## Work to be completed
The word "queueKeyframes" occurs in some of the lines below; copy each of those lines.

## Data below
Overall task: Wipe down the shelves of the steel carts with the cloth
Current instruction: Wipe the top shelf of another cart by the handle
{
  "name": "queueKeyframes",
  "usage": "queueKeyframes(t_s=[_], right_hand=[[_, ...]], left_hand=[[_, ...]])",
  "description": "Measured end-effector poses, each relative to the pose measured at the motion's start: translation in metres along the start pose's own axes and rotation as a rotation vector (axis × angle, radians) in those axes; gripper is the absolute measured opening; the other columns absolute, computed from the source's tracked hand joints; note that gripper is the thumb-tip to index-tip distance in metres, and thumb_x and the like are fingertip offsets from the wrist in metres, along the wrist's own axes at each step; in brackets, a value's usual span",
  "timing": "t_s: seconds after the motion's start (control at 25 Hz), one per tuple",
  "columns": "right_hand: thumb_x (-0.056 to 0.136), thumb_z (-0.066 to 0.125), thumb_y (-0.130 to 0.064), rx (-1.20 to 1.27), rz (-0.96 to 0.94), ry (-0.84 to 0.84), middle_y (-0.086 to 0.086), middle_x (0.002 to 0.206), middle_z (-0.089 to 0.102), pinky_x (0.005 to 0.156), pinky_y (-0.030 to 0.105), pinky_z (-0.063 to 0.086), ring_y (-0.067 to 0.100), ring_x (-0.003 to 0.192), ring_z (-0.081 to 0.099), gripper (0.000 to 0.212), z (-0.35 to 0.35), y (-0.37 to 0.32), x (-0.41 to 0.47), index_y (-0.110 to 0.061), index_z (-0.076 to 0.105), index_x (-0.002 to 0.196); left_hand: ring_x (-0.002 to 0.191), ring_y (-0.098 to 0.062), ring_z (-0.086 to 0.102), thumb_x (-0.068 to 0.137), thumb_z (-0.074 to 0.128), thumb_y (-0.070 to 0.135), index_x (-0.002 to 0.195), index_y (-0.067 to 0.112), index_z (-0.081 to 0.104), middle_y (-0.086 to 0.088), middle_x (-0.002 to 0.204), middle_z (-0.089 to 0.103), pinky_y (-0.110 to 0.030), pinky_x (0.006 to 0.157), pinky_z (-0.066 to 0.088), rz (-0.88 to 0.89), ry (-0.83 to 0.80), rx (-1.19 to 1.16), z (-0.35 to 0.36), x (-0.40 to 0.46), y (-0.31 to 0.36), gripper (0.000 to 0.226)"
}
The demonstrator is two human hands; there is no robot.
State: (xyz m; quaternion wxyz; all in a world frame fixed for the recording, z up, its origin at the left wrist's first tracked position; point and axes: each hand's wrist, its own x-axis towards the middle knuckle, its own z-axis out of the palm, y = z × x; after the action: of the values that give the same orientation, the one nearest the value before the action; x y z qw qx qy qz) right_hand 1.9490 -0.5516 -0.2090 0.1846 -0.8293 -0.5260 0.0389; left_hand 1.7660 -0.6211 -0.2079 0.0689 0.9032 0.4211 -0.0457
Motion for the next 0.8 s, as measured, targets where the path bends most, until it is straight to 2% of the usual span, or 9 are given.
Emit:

## Exercise result
  "name": "queueKeyframes",
  "usage": "queueKeyframes(t_s=[_], right_hand=[[_, ...]], left_hand=[[_, ...]])",

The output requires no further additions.